Questions about teplizumab's future in type 1 diabetes (T1D) treatment will likely be answered by results from Provention Bio's ongoing PROTECT trial, said Kevan Herold, MD, professor of immunobiology and medicine at Yale School of Medicine.
Teplizumab was approved by the FDA on November 17, 2022, to delay T1D in adults and children aged 8 years and older. The drug is given through intravenous infusion once daily for 14 consecutive days.
Transcript
What do you think is teplizumab’s place in T1D therapy going forward?
At this point, it's approved for a delay of type 1 diabetes. I would point out there are some people who are doing extraordinarily well, there are people who've gone beyond 10 years, that's a long time for a trial to have diabetes put off. I think there is clearly an important role for the drug right now clinically. In the future, like I mentioned, we're keen to see universal screening, number 1.
Number 2, the question is, where's it going to go for people with diabetes who've been diagnosed with diabetes? I mean, that's the majority of people that we find. I think that it will depend largely on what happens with the trial that's ongoing now. It's called PROTECT that the company Provention Bio is doing. That is a trial that enrolled people with new-onset type 1 diabetes, and it will read out probably this summer.

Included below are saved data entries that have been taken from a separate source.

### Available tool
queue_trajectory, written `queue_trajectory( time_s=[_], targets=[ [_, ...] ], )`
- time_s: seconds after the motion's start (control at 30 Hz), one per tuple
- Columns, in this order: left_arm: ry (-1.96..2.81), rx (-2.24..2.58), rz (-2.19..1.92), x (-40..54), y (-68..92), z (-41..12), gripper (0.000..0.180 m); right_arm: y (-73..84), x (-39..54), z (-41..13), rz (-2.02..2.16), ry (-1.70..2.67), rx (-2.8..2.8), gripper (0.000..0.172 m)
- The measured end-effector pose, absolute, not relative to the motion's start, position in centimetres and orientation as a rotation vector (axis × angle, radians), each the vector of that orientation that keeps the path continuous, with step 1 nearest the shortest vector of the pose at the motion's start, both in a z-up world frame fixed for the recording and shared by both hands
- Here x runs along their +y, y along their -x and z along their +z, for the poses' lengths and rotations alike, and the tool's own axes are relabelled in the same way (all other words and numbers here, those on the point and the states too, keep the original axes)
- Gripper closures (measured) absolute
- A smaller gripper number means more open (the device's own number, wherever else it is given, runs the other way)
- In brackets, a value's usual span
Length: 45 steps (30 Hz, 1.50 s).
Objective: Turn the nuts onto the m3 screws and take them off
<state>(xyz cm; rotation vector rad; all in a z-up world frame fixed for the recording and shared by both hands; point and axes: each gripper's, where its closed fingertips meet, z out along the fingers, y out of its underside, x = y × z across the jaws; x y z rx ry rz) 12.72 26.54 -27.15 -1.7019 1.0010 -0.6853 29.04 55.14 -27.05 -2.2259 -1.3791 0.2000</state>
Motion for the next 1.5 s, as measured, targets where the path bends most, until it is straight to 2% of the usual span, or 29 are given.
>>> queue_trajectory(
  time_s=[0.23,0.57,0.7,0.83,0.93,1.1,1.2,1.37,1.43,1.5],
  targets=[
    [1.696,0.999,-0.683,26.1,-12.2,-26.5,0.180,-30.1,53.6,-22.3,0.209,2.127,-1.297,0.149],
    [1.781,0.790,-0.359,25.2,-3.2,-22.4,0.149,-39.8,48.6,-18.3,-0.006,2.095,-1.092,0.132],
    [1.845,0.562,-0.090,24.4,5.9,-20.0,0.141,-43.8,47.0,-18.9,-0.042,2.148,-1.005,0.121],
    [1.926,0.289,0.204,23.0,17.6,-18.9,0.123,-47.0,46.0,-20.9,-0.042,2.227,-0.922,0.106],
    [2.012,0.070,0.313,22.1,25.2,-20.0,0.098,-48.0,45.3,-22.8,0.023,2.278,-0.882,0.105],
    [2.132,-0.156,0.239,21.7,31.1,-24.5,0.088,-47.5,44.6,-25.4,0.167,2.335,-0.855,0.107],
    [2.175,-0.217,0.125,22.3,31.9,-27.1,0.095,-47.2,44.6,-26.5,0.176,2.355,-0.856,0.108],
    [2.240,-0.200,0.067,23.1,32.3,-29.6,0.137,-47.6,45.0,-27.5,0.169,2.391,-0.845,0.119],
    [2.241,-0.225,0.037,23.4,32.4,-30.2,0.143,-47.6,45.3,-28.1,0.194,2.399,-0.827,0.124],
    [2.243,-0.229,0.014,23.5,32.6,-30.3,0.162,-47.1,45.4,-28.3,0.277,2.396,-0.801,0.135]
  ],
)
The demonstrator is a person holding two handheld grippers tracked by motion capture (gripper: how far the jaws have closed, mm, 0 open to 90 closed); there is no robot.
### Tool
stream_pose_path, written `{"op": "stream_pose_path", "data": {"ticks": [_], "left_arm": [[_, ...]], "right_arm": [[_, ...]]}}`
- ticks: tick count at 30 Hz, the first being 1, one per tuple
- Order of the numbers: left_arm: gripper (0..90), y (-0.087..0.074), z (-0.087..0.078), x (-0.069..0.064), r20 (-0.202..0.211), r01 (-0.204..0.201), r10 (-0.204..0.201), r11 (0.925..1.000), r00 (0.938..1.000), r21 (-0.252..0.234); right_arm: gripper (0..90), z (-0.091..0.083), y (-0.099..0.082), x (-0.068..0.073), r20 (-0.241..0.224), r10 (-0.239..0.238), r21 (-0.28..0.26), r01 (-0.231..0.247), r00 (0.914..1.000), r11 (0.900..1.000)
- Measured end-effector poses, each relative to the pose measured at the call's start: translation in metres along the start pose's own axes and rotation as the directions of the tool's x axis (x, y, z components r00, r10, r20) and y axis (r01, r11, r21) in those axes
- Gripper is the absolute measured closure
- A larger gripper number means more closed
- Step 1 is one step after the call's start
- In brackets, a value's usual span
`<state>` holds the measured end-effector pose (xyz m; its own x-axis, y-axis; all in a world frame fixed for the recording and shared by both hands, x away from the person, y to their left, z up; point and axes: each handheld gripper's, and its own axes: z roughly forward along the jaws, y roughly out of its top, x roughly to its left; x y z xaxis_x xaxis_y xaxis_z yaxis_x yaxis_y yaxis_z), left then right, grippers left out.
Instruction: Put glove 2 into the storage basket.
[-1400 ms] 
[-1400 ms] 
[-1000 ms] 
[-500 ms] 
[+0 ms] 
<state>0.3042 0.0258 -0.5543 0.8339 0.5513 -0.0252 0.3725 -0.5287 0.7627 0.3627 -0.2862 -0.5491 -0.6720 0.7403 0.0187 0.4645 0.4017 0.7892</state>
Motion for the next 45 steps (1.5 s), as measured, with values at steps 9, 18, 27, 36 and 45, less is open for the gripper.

At the advisory panel meeting [in May 2021], the data that was largely reviewed was data both from the Provention trial, but also the previous trials that enrolled people with diabetes. The point that was made there is that the drug works in terms of delaying the progression of the disease. In some people, if you're intervening before they have clinical disease, they may never get clinical disease or there will be a delay in the diagnosis. In other people, if they've already been diagnosed with clinical disease, the delay in progression to the more labile forms of diabetes will be attenuated. So it has a very consistent clinical action. It's a question of when you intervene in the patient's progression, that you see the clinical benefits.